Hacker News new | ask | show | jobs
by astrange 1477 days ago
The front end (the decoder stage and branch predictors) are what would theoretically be important for compilers as they’re the bottleneck. But Intel’s optimization advice doesn’t say much about branches anymore, they pretty much want you to rely on them to take care of it.

That’s only part secrecy and part to give them freedom to change it. It is of course somewhat described in their patents.

1 comments

There are sometimes vague hints about things to avoid, e.g. putting too many branches on the same cache line, and they usually publish the size of their tables, typically 4K, 8K entries these days?
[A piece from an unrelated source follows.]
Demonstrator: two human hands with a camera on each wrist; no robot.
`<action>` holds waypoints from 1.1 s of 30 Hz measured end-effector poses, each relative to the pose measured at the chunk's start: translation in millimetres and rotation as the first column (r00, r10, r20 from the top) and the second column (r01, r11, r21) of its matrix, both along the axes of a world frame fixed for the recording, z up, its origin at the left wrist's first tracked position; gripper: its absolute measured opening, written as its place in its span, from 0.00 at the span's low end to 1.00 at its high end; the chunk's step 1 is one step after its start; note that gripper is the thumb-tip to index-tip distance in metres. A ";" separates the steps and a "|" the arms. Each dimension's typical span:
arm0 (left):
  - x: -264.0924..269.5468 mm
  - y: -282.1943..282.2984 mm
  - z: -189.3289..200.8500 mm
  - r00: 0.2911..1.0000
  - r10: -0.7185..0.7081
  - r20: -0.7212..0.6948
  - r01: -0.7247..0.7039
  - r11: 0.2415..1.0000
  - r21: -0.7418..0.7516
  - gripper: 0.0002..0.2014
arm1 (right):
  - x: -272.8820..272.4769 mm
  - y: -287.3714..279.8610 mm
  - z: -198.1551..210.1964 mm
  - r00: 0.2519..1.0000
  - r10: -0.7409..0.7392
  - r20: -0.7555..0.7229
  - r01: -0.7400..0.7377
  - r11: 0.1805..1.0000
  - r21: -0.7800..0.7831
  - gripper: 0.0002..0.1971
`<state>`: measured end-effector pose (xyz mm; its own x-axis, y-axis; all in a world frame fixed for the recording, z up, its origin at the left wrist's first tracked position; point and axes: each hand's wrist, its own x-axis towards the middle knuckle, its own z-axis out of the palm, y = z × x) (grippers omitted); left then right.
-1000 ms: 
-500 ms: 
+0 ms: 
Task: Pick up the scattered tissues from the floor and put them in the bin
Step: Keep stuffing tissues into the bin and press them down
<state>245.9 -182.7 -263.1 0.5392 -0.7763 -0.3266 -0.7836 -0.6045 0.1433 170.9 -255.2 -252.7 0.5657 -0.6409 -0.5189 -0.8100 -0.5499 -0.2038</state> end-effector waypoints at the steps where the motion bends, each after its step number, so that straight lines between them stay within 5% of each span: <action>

But the actual predictors are wicked devils; they clearly are doing some tournament predictors, using tiny ML modules (perceptrons), and god knows what else. I studied this carefully when trying to make good Spectre gadgets, but it is very very difficult to 100% trick (or utilize!) a branch predictor these days--they just learn in interesting ways...and entries alias :-)

I honestly don't know if it's worth it to try to optimize branch prediction in compilers these days, beyond the obvious step of putting the highest probability target next (for fallthrough prediction) and generally laying out hot parts of the code together. TurboFan and most other dynamically-optimizing compilers put rare code at the end of functions, and that's a huge boost.